:: ASSIGNMENT ::
From the records below, work out how many lines contain "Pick". Reply with that number alone.

# # # # #

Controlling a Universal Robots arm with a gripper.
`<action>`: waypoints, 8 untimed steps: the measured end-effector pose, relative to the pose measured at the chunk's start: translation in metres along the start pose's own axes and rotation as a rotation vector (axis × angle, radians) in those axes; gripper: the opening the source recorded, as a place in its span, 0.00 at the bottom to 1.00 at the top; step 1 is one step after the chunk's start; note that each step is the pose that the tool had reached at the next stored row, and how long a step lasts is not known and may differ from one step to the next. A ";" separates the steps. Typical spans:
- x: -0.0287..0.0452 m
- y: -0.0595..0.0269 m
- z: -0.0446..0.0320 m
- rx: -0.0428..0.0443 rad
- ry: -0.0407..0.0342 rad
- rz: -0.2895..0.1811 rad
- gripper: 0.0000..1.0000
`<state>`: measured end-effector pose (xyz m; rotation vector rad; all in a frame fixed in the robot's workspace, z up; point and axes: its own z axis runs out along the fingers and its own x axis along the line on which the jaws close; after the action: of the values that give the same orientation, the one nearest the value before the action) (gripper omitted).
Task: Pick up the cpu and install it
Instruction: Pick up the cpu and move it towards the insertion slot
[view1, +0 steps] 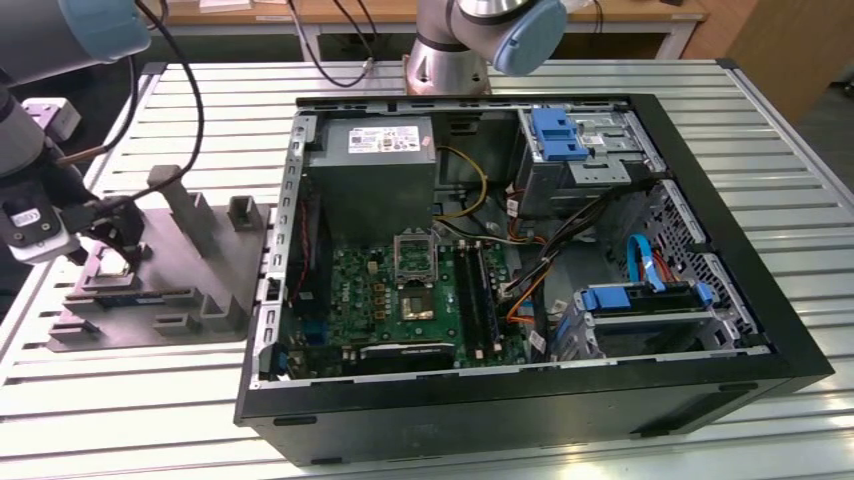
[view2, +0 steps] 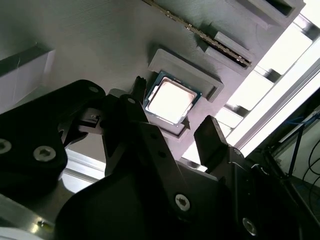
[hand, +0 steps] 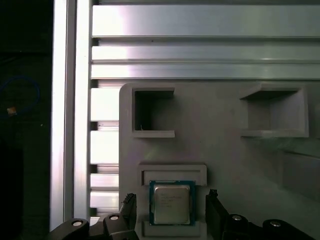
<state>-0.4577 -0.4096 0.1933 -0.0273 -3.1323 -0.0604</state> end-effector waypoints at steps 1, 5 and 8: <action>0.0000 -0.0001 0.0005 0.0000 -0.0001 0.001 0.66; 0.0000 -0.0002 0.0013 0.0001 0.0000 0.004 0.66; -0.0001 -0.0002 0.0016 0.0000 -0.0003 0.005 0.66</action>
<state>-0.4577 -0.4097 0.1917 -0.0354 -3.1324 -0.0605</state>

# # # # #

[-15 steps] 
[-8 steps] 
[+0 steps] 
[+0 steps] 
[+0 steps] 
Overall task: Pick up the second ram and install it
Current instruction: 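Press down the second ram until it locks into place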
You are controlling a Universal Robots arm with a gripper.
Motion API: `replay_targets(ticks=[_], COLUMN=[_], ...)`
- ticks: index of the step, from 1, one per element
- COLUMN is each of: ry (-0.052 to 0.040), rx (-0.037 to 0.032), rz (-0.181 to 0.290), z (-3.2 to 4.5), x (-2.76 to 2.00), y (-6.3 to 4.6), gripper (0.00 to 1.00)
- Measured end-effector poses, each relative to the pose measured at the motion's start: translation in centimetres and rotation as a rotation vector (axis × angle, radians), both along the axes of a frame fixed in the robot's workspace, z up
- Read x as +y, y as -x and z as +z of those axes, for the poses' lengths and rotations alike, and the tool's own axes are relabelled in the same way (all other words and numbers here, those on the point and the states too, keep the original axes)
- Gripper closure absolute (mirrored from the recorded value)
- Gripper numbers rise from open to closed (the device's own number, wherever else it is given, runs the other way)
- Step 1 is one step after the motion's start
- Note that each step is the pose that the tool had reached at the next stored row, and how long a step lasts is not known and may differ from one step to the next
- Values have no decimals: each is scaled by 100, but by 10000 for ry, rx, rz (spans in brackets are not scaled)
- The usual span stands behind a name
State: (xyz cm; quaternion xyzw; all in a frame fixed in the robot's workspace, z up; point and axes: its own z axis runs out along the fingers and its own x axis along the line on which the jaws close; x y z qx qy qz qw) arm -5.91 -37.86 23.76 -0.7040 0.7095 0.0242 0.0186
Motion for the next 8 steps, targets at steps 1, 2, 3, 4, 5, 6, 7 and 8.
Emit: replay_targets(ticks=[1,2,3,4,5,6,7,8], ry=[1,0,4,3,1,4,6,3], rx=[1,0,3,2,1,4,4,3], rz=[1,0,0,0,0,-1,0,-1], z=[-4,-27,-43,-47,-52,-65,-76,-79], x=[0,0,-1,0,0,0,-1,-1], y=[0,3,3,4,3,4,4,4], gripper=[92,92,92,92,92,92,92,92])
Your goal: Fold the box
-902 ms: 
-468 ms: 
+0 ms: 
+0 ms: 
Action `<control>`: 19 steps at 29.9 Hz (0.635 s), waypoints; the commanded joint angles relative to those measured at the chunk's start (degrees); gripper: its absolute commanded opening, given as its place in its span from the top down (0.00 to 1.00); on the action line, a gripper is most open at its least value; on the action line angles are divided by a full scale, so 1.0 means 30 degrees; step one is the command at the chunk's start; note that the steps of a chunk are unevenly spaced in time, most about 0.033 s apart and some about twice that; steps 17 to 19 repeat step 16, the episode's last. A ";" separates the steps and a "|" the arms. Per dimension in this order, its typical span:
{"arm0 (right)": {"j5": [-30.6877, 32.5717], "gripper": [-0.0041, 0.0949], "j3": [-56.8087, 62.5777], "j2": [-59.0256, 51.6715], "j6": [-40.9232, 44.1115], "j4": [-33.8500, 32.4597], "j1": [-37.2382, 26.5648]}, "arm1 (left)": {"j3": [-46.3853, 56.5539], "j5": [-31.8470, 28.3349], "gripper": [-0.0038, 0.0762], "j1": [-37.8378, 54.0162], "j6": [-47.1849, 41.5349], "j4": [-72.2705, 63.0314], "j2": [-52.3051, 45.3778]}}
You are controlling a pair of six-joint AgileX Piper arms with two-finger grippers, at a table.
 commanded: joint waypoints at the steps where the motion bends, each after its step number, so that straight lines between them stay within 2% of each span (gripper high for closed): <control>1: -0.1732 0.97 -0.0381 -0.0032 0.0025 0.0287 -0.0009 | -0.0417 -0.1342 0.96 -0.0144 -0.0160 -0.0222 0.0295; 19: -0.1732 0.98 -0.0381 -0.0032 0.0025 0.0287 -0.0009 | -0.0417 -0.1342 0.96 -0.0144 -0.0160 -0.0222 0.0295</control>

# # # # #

:: ANSWER SECTION ::
3